(Exercise goal) Give back only the lines in the records below from the one with "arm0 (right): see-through" to the one with "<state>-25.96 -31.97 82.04", both inclusive, word for word.

(Source records)
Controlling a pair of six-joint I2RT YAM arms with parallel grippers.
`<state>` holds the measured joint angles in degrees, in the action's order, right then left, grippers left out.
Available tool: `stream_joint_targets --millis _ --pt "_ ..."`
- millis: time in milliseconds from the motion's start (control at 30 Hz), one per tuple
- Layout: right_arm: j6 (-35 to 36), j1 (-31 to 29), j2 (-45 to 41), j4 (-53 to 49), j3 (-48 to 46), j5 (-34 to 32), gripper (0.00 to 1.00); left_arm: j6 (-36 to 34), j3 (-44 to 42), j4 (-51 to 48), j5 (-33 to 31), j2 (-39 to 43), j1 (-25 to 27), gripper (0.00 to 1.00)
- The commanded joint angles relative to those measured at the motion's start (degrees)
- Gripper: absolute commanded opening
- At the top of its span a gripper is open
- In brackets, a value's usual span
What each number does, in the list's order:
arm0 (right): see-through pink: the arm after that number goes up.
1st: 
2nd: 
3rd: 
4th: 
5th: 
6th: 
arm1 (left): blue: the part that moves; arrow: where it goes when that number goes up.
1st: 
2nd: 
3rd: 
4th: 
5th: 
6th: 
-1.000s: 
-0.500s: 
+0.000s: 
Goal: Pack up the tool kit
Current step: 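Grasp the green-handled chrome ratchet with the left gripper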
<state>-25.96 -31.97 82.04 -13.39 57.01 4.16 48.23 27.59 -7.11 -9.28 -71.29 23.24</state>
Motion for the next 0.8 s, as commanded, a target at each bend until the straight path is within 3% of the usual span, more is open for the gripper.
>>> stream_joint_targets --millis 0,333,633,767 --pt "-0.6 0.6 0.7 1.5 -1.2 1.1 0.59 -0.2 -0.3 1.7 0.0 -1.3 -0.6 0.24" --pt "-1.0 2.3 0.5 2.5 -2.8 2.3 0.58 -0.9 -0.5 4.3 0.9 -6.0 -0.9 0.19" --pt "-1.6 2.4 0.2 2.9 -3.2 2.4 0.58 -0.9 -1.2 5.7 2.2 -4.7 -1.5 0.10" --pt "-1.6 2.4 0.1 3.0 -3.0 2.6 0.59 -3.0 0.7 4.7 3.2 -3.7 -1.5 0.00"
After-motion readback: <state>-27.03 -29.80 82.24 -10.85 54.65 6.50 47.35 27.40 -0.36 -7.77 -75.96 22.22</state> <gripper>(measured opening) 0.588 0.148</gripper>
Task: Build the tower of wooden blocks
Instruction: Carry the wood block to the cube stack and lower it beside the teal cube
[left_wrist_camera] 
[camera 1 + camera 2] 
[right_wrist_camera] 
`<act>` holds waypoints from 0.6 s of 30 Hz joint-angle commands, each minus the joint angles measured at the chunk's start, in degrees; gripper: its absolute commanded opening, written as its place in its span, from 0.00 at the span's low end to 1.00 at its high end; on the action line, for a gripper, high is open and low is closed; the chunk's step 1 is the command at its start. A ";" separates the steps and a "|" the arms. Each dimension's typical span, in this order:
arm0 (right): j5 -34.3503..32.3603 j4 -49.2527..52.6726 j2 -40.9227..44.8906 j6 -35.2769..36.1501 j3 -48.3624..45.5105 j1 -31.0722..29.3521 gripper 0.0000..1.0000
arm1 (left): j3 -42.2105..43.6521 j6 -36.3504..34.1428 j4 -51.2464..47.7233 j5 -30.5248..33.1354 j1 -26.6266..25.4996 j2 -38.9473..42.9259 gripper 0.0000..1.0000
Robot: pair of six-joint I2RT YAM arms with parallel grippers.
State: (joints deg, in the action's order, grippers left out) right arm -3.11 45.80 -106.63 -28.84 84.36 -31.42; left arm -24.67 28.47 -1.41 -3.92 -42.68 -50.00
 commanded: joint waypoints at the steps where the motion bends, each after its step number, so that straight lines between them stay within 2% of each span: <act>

(Task response)
arm0 (right): see-through pink: the arm after that number goes up.
1st: 
2nd: 
3rd: 
4th: 
5th: 
6th: 
arm1 (left): blue: the part that moves; arrow: where it goes when that number goes up.
1st: 
2nd: 
3rd: 
4th: 
5th: 
6th: 
-1.000s: 
-0.500s: 
+0.000s: 
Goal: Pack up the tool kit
Current step: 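Grasp the green-handled chrome ratchet with the left gripper
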<state>-25.96 -31.97 82.04 -13.39 57.01 4.16 48.23 27.59 -7.11 -9.28 -71.29 23.24</state>

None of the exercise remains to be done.